- Church: Catholic Church
- Archdiocese: Roman Catholic Archdiocese of Tuam
- In office: 1988 - 2019
- Predecessor: Joseph Cassidy (bishop)
- Successor: Michael Duignan (bishop)
- Previous post: President Garbally College

Orders
- Ordination: 23 June 1963
- Consecration: 9 April 1988 by Gaetano Alibrandi

Personal details
- Born: 29 October 1938 Athlone

= John Kirby (bishop) =

Irish bishop

John Kirby (born 29 October 1938) is a prelate of the Catholic Church who was the Bishop of Clonfert from 1988 to 2019.

He was born in Baylough, Athlone, County Roscommon, Ireland. He was educated at Garbally College, and then went to St. Patrick's College, Maynooth. He earned a BSs there in 1959 in mathematical physics and experimental physics, and then studied for the priesthood. He was ordained on 23 June 1963 for his home diocese.

He returned to Garbally College to teach, and also coached the rugby team there, being the first to notice the skills of Ciaran Fitzgerald, who would go on to captain the national team. Dr Kirby was later appointed to the Presidency of the college.
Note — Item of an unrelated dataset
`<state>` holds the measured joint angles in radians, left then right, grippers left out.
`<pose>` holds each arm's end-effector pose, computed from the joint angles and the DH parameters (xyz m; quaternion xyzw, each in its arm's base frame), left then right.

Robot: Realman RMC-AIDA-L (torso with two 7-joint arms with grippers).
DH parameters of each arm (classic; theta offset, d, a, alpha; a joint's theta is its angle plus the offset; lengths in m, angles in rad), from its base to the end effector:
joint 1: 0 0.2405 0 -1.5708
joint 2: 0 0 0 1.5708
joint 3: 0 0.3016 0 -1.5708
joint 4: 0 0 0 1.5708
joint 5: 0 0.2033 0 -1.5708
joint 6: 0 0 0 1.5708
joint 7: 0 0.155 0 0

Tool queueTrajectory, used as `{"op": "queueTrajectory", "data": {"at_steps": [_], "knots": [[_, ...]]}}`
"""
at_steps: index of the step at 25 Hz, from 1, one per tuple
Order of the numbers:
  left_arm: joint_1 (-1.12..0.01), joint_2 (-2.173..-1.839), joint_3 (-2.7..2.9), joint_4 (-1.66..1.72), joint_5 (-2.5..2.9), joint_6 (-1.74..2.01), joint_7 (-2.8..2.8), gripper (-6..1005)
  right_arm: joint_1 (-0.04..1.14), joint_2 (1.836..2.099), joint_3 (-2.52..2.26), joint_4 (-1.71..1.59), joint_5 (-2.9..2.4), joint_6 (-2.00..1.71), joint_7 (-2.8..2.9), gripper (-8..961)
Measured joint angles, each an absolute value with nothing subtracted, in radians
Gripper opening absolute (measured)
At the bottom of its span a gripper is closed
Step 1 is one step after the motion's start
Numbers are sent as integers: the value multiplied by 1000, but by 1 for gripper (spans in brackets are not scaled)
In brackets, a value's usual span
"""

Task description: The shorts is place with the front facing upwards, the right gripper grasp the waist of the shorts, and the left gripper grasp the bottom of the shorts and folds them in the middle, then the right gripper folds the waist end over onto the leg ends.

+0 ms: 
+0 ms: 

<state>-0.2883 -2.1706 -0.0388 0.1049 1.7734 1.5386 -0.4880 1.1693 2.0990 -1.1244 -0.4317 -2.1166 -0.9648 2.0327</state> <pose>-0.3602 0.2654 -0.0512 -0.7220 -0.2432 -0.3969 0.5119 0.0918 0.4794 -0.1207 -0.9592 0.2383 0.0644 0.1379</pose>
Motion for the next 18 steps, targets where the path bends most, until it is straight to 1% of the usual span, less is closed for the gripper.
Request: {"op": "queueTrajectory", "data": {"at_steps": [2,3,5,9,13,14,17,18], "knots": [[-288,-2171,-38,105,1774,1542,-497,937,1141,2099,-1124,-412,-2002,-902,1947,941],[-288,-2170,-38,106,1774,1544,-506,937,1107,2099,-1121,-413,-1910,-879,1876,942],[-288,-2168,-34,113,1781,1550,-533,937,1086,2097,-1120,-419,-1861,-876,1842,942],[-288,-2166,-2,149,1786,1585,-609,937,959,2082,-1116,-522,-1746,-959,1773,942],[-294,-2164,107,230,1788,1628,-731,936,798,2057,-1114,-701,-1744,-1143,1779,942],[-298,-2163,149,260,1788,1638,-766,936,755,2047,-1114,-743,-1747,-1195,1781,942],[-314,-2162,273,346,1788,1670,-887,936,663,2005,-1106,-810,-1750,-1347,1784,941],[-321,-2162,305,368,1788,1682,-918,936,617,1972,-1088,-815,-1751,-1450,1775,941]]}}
On 18 February 1988 he was appointed Bishop. He was ordained a bishop on 9 April. The Principal Consecrator was Archbishop Gaetano Alibrandi, the Apostolic Nuncio to Ireland; his Principal Co-Consecrators were two of his predecessors Archbishop Joseph Cassidy, and Bishop William Philbin.

The role of Bishop of Clonfert "ex-officio" includes the roles of Parish Priest of Ballinasloe and senior governor of Garbally College.

Pope Francis accepted his resignation on 16 July 2019.